▶ WORK ITEM
Spot each line in the data below containing "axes" and copy it.
========
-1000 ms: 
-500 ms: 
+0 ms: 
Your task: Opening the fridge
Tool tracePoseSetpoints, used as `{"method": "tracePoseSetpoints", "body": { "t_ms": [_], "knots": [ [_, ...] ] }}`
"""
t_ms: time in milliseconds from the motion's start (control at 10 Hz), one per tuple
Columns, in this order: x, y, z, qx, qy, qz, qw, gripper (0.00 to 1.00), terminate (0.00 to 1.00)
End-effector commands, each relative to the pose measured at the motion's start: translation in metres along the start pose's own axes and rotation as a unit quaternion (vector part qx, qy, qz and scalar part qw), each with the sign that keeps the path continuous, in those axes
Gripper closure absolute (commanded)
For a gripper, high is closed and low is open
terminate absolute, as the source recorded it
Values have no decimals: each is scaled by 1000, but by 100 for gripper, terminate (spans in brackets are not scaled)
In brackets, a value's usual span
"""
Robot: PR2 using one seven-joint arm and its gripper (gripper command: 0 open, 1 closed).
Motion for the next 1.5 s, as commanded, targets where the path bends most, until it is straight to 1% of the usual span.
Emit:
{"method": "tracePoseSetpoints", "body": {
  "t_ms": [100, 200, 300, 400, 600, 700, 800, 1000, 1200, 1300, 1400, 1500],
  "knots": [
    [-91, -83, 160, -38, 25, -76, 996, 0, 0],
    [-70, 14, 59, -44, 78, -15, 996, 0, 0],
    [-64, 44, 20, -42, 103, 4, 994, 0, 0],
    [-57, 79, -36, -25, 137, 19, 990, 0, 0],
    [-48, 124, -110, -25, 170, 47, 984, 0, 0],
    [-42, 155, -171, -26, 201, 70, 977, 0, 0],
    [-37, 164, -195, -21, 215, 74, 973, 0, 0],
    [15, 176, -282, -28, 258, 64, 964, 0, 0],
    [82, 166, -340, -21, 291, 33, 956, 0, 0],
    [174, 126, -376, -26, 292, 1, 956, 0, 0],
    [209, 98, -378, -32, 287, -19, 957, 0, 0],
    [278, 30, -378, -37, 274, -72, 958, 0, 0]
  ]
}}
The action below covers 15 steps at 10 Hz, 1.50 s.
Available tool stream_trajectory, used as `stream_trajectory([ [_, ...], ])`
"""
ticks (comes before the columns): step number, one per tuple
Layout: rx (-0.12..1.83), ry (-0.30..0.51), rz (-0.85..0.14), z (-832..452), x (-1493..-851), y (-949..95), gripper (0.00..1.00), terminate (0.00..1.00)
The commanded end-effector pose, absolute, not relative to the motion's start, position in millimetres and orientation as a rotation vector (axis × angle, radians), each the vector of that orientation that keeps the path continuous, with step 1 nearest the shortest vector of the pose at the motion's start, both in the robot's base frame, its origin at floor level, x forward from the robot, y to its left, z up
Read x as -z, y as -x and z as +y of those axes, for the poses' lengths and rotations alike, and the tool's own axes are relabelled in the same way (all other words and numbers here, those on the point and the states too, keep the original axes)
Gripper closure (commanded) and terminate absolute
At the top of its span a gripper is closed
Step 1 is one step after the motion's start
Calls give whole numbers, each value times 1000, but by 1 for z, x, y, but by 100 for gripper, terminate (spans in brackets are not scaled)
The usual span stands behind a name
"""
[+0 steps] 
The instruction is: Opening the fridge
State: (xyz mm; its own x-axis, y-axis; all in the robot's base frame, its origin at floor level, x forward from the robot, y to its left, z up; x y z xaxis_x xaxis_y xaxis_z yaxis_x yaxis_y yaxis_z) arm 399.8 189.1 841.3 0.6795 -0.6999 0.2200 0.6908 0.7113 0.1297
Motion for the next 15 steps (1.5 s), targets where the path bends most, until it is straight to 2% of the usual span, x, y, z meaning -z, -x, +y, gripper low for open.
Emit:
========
▶ COMPLETED TASK
End-effector commands, each relative to the pose measured at the motion's start: translation in metres along the start pose's own axes and rotation as a unit quaternion (vector part qx, qy, qz and scalar part qw), each with the sign that keeps the path continuous, in those axes
Read x as -z, y as -x and z as +y of those axes, for the poses' lengths and rotations alike, and the tool's own axes are relabelled in the same way (all other words and numbers here, those on the point and the states too, keep the original axes)

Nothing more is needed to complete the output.